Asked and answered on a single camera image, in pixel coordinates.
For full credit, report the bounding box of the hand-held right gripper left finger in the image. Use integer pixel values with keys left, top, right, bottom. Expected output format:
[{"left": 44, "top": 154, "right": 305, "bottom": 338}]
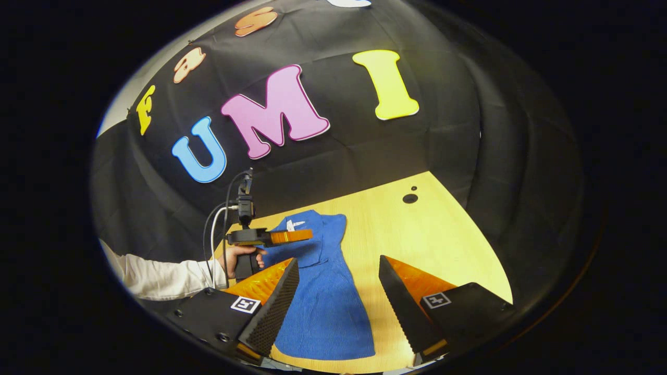
[{"left": 167, "top": 257, "right": 301, "bottom": 360}]

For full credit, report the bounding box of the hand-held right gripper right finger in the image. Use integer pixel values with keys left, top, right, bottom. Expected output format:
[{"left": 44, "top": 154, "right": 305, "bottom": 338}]
[{"left": 379, "top": 255, "right": 516, "bottom": 360}]

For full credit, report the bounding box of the blue button-up shirt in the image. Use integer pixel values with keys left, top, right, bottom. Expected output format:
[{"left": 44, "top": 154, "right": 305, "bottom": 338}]
[{"left": 261, "top": 209, "right": 376, "bottom": 361}]

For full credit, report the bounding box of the black backdrop cloth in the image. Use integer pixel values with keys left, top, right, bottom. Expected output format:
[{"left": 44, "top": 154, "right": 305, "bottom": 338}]
[{"left": 90, "top": 0, "right": 589, "bottom": 313}]

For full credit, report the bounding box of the black cable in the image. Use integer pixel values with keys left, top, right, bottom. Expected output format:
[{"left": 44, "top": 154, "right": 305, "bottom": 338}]
[{"left": 202, "top": 171, "right": 246, "bottom": 284}]

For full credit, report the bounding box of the white cable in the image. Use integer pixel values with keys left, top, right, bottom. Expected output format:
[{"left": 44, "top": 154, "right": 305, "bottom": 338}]
[{"left": 209, "top": 206, "right": 239, "bottom": 288}]

..............................

• _What the exercise asks_
Every line that holds the word "pixel" should be copied from the listing.

• _Worked solution_
Asked and answered on a single camera image, in pixel coordinates.
For full credit, report the bounding box of the hand-held right gripper left finger in the image. Use integer pixel values with keys left, top, right, bottom. Expected output format:
For full credit, report the bounding box of the hand-held right gripper right finger in the image. Use integer pixel values with keys left, top, right, bottom. Expected output format:
For full credit, report the bounding box of the blue button-up shirt in the image. Use integer pixel values with keys left, top, right, bottom. Expected output format:
For full credit, report the bounding box of the black backdrop cloth in the image. Use integer pixel values with keys left, top, right, bottom. Expected output format:
For full credit, report the bounding box of the black cable in the image. Use integer pixel values with keys left, top, right, bottom. Expected output format:
For full credit, report the bounding box of the white cable in the image. Use integer pixel values with keys left, top, right, bottom. Expected output format:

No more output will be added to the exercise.